3. Blocked tear ducts
Blocked tear ducts can cause pain in your eye, irritation, and a watery eye. When this happens, it may be due to an infection or injury. Other symptoms you can watch for are swelling at the inside corner, build up around the edges of your eye, and your vision may become blurry.
Medically known as conjunctivitis, pinkeye occurs when the conjunctiva becomes inflamed. Allergies can cause pinkeye, as can viral or bacterial infections. Other symptoms of pinkeye include the whites of your eyes being red, itching of your eye, and gunk or build up around the edges of your eye.
5. A sty
Having a sty is a common, essentially harmless condition that causes a small bump on the edge (inside or outside) of your eyelid. It is caused by an infected or inflamed oil gland or hair follicle.
6. Scratch on your cornea
Officially called a corneal abrasion, a scratch on your cornea can cause quite a bit of pain. Scratching your cornea is as easy as rubbing your eye. Unfortunately, this condition may require medical attention but, once you get treatment, is easy to heal.
7. Inflamed or infected cornea
Medically termed keratitis, this condition can occur as a result of a bacterial or viral infection in your eye. It commonly happens when contacts are left in your eyes overnight, you wear them for too long, or you wear dirty ones.
8. Something in your eye
This may seem obvious, but getting something in your eye can sometimes go unnoticed until you begin to feel pain. It may be dust, glitter, or just an eyelash but, if you don’t get it out right away, can cause pain and irritation.
9. Sinus infection
Commonly referred to as sinusitis and can cause pain behind one or both eyes. Pressure builds up in one of the sinus cavities behind your eyes, which is what causes the pain. It can get worse without medical attention.
10. Inflamed optic nerve
This is also referred to as optic neuritis. The optic nerve is the nerve that connects your eye to your brain and helps with scanning and tracking. The other symptoms may include vision loss and pain when you look back and forth.
Treatment For Eye Pain
The treatment for this kind of pain varies depending on the condition or cause. You will have to determine what the issue is and figure out if you need medical treatment or if you can solve the problem on your own.

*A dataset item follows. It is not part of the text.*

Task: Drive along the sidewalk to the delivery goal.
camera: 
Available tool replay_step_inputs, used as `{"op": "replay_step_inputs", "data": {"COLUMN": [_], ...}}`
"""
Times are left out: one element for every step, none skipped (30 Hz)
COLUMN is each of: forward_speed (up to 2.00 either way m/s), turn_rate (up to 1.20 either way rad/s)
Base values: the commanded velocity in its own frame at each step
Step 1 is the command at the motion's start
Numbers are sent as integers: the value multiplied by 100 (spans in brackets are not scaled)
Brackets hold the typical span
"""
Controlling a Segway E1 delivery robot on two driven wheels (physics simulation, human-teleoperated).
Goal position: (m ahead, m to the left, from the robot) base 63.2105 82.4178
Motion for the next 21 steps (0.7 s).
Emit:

Certain conditions, such as pinkeye, scratches on the eye, and infected or inflamed cornea, require antibacterial drops to heal. While scratches sometimes heal on their own, if no progress is being made it is wise to seek professional treatment. If pinkeye was caused by allergies, or if you have sinusitis, an antihistamine may be prescribed instead.
Other conditions may require corticosteroids or antiviral drops. Things that can be treated at home, such as sltyes, can sometimes be eased with a warm compress or, in the case of dry eyes, eye drops.
Each case is different, so it is important to know for sure what you are dealing with before trying any treatment options. A doctor should normally be consulted, as eye conditions can be serious.
How To Avoid Eye Pain
Learning to avoid or reduce eye pain is desirable, and it is entirely possible if you know what to do. There are several ways to avoid pain, and combining multiple methods can further reduce eye pain.
To avoid pain from dry eyes, you can adjust your environment by using a humidifier, giving your eyes a break from electronics screens, or using eye drops on a regular basis.